A Polícia Civil de São Paulo, em conjunto com o Ministério Público, deu início na última quinta-feira, 28, à Operação Falsa Las Vegas, com o objetivo de desarticular uma organização criminosa acusada de operar plataformas de apostas ilegais e de realizar lavagem de dinheiro para o Primeiro Comando da Capital (PCC).
A Justiça paulista autorizou o bloqueio de R$ 5,2 bilhões em bens e ativos financeiros relacionados aos investigados, além do sequestro de 76 imóveis pertencentes ao grupo. Entre os bens apreendidos, destaca-se um helicóptero avaliado em R$ 15 milhões e cinco veículos de luxo. Em uma das residências alvo da operação, as autoridades encontraram R$ 600 mil em espécie dentro de uma Volkswagen Amarok.

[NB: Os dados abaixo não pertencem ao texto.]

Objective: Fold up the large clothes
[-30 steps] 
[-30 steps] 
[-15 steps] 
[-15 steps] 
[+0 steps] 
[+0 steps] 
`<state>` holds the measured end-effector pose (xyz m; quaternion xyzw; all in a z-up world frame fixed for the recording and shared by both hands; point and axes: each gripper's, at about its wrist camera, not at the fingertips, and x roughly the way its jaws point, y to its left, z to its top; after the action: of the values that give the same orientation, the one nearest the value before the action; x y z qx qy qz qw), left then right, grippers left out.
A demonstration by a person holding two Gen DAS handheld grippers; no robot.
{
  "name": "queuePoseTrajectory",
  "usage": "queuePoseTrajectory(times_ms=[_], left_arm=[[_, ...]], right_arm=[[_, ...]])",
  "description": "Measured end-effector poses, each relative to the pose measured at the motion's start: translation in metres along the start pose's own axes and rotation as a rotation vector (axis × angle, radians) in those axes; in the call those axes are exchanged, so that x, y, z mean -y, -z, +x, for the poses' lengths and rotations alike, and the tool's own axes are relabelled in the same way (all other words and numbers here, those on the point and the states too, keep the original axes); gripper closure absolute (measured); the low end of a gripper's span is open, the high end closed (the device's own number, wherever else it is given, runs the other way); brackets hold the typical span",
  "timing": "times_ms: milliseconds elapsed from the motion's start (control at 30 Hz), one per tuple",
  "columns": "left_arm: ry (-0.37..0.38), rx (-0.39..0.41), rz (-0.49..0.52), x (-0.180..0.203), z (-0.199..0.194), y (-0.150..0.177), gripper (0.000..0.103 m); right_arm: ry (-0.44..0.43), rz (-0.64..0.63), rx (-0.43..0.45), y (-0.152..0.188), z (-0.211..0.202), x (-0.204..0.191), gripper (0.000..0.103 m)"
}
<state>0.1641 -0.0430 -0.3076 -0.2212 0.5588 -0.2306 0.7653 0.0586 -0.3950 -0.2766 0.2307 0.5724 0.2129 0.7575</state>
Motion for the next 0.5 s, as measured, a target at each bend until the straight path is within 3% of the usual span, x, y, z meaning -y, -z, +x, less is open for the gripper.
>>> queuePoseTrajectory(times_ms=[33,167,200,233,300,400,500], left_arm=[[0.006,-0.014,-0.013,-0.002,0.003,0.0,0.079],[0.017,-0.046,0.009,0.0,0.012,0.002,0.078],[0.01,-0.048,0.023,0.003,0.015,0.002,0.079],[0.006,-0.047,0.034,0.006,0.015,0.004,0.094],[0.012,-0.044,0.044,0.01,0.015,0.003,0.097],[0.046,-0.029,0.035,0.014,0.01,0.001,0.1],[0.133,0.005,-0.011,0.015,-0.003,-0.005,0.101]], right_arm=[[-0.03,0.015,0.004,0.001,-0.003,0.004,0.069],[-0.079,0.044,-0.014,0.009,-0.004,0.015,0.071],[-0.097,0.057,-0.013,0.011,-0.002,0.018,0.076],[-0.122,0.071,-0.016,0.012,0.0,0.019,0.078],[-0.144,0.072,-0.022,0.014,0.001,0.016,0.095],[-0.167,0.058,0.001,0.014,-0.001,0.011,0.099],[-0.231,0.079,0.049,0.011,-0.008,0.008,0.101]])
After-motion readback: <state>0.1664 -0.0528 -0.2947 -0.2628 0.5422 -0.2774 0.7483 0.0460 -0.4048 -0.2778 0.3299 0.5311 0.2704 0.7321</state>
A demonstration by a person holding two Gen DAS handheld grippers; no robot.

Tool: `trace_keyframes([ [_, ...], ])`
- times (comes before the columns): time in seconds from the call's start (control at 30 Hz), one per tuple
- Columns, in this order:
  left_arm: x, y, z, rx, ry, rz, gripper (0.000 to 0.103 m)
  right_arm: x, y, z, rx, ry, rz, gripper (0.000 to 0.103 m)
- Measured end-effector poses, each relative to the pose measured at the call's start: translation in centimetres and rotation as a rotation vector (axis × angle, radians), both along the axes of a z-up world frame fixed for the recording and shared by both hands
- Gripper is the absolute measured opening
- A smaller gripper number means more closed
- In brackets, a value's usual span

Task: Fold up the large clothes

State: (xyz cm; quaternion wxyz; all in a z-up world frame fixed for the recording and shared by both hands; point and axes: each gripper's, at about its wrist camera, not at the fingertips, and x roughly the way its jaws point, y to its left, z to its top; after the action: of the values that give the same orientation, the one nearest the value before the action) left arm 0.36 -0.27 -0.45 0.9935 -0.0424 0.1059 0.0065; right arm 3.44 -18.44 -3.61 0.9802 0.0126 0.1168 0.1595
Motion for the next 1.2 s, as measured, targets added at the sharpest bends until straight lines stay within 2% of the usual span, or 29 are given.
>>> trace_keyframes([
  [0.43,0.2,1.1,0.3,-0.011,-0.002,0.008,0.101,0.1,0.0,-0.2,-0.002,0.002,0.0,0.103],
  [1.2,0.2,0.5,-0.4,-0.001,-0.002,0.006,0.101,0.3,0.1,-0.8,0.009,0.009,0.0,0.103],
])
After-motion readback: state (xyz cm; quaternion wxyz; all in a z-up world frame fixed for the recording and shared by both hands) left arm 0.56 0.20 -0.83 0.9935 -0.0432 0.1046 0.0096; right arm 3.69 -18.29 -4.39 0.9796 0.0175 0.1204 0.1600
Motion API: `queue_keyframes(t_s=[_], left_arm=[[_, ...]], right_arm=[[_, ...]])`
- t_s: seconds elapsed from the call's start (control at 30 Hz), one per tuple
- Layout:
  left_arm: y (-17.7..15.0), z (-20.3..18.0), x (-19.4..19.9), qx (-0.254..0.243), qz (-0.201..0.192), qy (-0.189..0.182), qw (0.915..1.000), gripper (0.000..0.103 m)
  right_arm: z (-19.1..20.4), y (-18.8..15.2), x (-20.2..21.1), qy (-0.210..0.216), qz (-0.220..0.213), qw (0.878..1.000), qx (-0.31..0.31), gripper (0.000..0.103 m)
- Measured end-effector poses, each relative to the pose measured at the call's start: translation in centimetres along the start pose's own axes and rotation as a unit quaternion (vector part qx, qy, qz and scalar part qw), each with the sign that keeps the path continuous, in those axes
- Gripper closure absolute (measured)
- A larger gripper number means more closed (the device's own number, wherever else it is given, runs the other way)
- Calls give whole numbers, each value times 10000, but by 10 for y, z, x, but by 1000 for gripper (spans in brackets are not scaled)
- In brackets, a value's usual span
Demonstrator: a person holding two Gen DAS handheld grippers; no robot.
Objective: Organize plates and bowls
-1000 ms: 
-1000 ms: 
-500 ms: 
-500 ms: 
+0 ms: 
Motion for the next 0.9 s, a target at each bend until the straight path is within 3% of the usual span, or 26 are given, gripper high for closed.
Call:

As equipes policiais estão cumprindo 22 mandados de busca e apreensão, assim como cinco ordens de prisão preventiva na capital e na região metropolitana de São Paulo. Até o momento, duas pessoas foram detidas, mas suas identidades não foram reveladas, o que impossibilitou a localização de suas defesas.
A ação é coordenada pela 3ª Delegacia de Fraudes Financeiras e Econômicas do Departamento Estadual de Investigações Criminais (Deic), em colaboração com promotores do Grupo de Atuação Especial de Persecução Patrimonial (Gaepp). As investigações têm origem em informações coletadas durante a Operação Falso Mercúrio, realizada em dezembro do ano passado.
De acordo com as investigações, a organização criminosa operava plataformas que ofereciam jogos proibidos no país, incluindo modalidades virtuais que se tornaram populares nas redes sociais. Para ocultar suas atividades ilícitas, os envolvidos utilizavam empresas legalmente registradas, mas que eram controladas por terceiros que não tinham efetivo domínio sobre os negócios.
O esquema movimentava grandes quantias em dinheiro, fragmentando os valores em depósitos menores em diversas contas bancárias para dificultar o rastreamento das origens dos recursos. Os investigadores identificaram uma divisão de funções dentro da quadrilha, onde alguns membros lidavam com a exploração dos jogos ilegais, enquanto outros se encarregavam da administração financeira, incluindo a distribuição de dinheiro em espécie e a gestão de contas laranjas.